TASK REQUIREMENTS:
Only the lines with the string "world" are needed; return each of them from the entries below.

Items listed in a dataset
——
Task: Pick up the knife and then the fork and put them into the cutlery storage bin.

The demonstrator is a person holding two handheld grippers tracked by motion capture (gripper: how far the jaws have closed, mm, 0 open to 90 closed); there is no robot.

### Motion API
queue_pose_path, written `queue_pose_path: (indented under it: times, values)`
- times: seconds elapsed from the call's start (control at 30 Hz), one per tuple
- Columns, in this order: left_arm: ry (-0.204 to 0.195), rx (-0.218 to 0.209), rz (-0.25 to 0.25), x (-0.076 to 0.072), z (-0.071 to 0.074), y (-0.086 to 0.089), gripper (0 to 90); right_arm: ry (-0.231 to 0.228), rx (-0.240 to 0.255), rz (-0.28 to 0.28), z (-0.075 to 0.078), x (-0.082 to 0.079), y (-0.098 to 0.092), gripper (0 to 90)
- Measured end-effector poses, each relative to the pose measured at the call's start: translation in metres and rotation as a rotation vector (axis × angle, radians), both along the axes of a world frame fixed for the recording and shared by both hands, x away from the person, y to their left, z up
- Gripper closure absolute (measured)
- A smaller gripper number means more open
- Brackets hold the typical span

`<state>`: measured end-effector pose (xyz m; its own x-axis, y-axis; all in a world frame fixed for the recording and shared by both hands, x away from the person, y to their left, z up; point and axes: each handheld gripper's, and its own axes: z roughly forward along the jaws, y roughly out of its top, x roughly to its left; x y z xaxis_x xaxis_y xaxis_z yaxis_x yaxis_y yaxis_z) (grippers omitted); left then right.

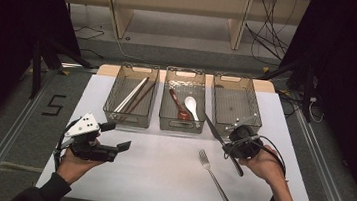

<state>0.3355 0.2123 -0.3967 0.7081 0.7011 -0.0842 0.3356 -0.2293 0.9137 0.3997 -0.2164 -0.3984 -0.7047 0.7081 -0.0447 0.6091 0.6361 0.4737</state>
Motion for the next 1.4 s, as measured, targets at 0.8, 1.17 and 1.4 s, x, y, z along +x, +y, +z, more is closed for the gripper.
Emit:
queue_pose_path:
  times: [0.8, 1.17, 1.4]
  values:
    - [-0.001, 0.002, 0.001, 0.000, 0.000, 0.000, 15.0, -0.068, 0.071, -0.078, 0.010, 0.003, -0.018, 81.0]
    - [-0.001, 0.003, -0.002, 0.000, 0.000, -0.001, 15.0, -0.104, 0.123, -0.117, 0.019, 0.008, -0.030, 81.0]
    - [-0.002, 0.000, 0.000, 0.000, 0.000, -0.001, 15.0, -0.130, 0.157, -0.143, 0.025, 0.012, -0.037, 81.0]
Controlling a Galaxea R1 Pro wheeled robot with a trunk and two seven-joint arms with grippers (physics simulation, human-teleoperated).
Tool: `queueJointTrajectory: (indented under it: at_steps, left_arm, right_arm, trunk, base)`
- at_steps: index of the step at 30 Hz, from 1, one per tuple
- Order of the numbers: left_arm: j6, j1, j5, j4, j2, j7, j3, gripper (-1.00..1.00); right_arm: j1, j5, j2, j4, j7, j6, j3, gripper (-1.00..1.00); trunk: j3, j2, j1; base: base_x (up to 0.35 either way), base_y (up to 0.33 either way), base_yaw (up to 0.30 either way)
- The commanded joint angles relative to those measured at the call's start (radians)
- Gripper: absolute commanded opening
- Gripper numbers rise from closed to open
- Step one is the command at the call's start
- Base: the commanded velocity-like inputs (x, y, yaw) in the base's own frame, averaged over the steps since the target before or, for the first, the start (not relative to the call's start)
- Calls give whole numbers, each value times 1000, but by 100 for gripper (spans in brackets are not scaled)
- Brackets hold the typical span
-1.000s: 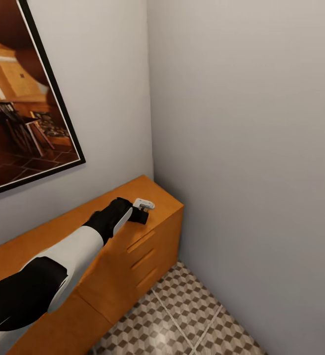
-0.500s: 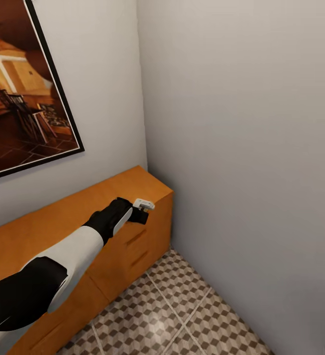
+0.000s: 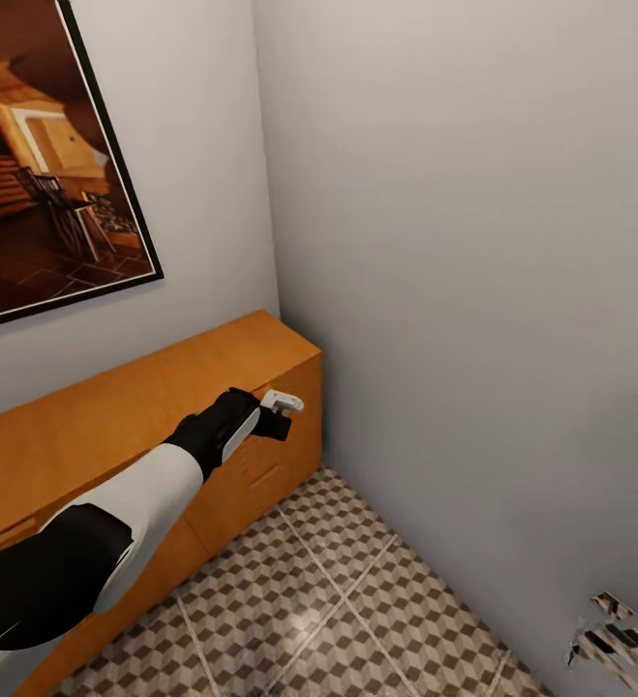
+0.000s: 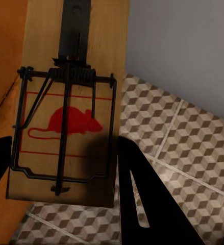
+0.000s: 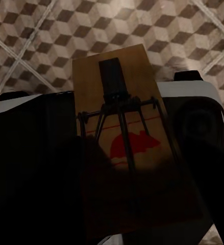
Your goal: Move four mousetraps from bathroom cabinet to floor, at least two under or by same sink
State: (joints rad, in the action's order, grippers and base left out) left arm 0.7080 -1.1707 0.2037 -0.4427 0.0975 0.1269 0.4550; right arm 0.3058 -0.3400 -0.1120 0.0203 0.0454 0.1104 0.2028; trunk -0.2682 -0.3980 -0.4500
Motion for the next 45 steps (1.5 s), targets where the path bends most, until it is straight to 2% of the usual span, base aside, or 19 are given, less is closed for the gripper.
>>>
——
REPLY:
- Measured end-effector poses, each relative to the pose measured at the call's start: translation in metres and rotation as a rotation vector (axis × angle, radians), both along the axes of a world frame fixed for the recording and shared by both hands, x away from the person, y to their left, z up
`<state>`: measured end-effector pose (xyz m; its own x-axis, y-axis; all in a world frame fixed for the recording and shared by both hands, x away from the person, y to their left, z up; point and axes: each handheld gripper's, and its own axes: z roughly forward along the jaws, y roughly out of its top, x roughly to its left; x y z xaxis_x xaxis_y xaxis_z yaxis_x yaxis_y yaxis_z) (grippers omitted); left then right.

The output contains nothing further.